Beneath this instruction is a listing. Transcribe from it only the stretch from the line with "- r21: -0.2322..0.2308" through the line with "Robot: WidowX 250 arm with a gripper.", both end lines included, exactly as written.

--*--

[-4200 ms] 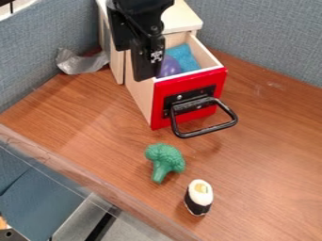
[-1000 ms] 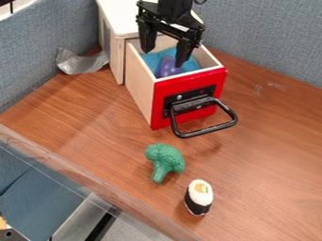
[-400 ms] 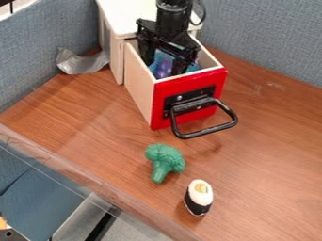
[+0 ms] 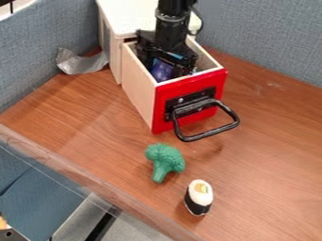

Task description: Get the egg plant out of the drawer and put it on the lower left of the table

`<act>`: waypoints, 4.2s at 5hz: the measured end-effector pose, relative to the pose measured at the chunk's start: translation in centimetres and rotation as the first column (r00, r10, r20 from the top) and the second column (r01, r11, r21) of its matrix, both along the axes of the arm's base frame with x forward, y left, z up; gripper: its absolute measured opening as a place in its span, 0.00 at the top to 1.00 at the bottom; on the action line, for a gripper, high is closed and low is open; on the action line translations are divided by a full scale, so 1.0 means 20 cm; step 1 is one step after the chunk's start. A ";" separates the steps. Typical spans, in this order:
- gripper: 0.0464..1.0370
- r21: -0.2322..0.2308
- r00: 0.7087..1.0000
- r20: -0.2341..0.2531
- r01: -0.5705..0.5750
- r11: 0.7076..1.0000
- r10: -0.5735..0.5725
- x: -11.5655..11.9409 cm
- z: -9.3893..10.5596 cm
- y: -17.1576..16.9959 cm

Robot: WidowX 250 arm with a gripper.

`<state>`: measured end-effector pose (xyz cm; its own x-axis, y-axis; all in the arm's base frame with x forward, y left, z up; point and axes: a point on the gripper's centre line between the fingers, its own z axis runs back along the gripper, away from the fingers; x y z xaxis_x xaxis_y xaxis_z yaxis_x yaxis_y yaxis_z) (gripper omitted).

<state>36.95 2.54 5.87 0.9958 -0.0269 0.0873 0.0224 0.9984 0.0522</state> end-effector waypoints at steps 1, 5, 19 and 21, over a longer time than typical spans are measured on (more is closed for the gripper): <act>0.22 -0.009 1.000 -0.002 -0.015 1.000 0.015 0.00 -0.01 0.01; 0.22 -0.021 0.986 0.164 0.029 0.999 -0.025 -0.04 0.36 -0.03; 0.22 0.039 0.993 -0.052 -0.103 0.994 0.105 -0.72 -0.23 0.54; 0.03 0.045 0.993 -0.055 -0.102 0.994 0.105 -0.71 -0.23 0.53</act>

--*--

» **SOLUTION TO THIS TASK**
- r21: -0.2322..0.2308
- r00: 0.7087..1.0000
- r20: -0.2341..0.2531
- r01: -0.5705..0.5750
- r11: 0.7076..1.0000
- r10: -0.5735..0.5725
- x: -11.5655..11.9409 cm
- z: -9.3893..10.5596 cm
- y: -17.1576..16.9959 cm

Robot: WidowX 250 arm with a gripper.

Nothing more is needed for this answer.